Os três voltaram mais cedo, de mãos vazias (azar de Lucas, teria de encarar o ensopado outra vez). Antes do jantar, porém, Chico insistiu em mostrar-lhes o alambique da fazenda.

– Aqui é preparada a melhor cachaça de Bom Jardim – declarou com uma pitada de orgulho.

Se aquela era a melhor cachaça da região, pobres dos consumidores! O líquido menos destilado, destinado aos colonos, parecia um veneno à base de metanol e outros compostos tóxicos. Lucas, apreciador de aguardentes, virou o seu copo e quase explodiu. Lágrimas cobriram seus olhos, e talvez por isso tenha escapado de ficar cego. Keize não bebeu, pois era um marxista de família evangélica; apenas Chico sobreviveu, aparentemente sem sequelas, à dose arrasa-quarteirão.

Abalado pela cachaça e pela perspectiva de mais ensopado, Lucas sugeriu que fossem para Friburgo, onde seus pais possuíam uma casa. Jantariam num restaurante que ele conhecia e dormiriam na casa de veraneio, para regressarem a Niterói no dia seguinte. Conseguiram, com alguma dificuldade, convencer o Chico, despediram-se da mãe dele, recusaram delicadamente a oferta de um pouco de ensopado “para a janta”, entraram no carro e, barões assinalados, mas sem armas, foram para Friburgo. Às 9h15 estavam no restaurante, famintos e traçando três PFs, quando ELA entrou.

Ela era uma das musas da trajetória amorosa de Lucas. Era uma lourinha de olhos azuis, com quem ele flertava descaradamente nos bailes de carnaval em Friburgo. Tímido, ele a seguia com os olhos desde os 14 anos, sem se aproximar. Aos 16 anos (dele) e presumíveis 15 anos (dela), superada a timidez, olhavam-se famintos, como quem olha um prato de comida, mas, por algum motivo, continuaram sem conversar; tudo parecia mais excitante assim. Ele só a via nos bailes de carnaval, nem sabia se a musa foliã morava em Friburgo ou no Rio de Janeiro (de Niterói ela não era, tinha certeza). Depois descartara os bailinhos em clube, tivera outras namoradas, vivera o grande amor de sua vida, mas jamais esquecera a lourinha misteriosa.

A jovem sem nome entrou no restaurante com uma amiga, reconheceu Lucas, ensaiou um sorriso radiante – mas, no meio do caminho, mudou de ideia. Os músculos da boca primeiro congelaram, depois crisparam-se em um esgar de desgosto. Talvez por Lucas e seus dois companheiros estarem imundos e fedendo devido a dois dias de treinamento guerrilheiro sem banho. Ela comprou um maço de cigarros e saiu sem olhar para trás.

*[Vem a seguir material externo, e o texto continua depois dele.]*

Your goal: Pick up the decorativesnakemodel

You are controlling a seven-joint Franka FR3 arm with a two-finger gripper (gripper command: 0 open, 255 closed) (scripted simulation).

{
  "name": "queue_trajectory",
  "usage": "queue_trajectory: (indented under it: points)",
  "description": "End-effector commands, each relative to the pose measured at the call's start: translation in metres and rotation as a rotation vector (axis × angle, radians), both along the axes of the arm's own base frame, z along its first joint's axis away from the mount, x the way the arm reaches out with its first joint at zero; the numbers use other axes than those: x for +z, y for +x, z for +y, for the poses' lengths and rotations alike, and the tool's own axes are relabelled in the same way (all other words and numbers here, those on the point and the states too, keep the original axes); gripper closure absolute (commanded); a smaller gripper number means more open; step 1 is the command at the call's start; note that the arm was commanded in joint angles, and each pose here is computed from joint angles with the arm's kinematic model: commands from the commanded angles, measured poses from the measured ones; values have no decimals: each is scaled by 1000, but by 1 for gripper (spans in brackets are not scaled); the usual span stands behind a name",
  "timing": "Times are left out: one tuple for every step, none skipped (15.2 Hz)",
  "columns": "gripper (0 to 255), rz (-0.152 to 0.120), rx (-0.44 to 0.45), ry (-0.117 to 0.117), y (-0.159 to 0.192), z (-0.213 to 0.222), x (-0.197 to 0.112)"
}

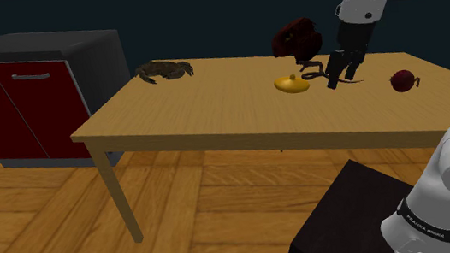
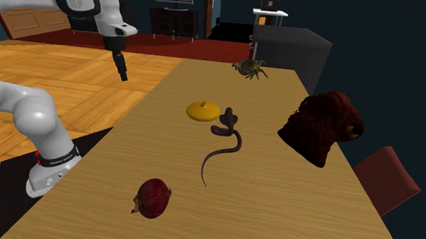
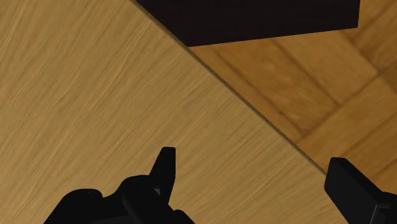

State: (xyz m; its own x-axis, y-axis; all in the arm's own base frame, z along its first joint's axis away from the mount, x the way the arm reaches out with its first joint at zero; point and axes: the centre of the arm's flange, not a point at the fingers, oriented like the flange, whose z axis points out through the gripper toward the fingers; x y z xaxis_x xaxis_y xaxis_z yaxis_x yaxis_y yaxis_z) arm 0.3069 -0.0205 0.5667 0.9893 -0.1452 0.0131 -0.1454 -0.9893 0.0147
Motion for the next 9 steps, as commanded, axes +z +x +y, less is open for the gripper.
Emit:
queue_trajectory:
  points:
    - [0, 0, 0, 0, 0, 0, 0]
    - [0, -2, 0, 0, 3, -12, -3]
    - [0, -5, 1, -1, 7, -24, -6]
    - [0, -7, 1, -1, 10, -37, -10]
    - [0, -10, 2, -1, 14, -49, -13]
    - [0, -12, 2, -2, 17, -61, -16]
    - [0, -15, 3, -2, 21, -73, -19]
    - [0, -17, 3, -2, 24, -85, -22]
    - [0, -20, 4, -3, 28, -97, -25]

E assim terminou o ensaio guerrilheiro de Lucas. Recebera um convite de ir para a guerrilha por sua boa pontaria – um convite que jamais aceitaria –, não conseguira comer a carne da ave assassinada por seu grupo e quase morrera devido a uma talagada de cachaça raiz. E perdera mais um amor: sua segunda desilusão sentimental em poucos meses.

Mas, como foi dito no início desta história, nem todos os males vêm para mal. Tão logo chegou a Niterói, Lucas mergulhou nos botequins da vida, tratando sua dor de corno com generosas doses de boa cachaça e muito Lupicínio, como devia ter feito desde o início; e tratou de desligar-se da organização. Graças a isso, provavelmente escapou da prisão, pois seus companheiros foram todos entregues por um espião infiltrado. E nunca mais viu Keize, Chico ou a musa desdenhosa de lindos olhos azuis.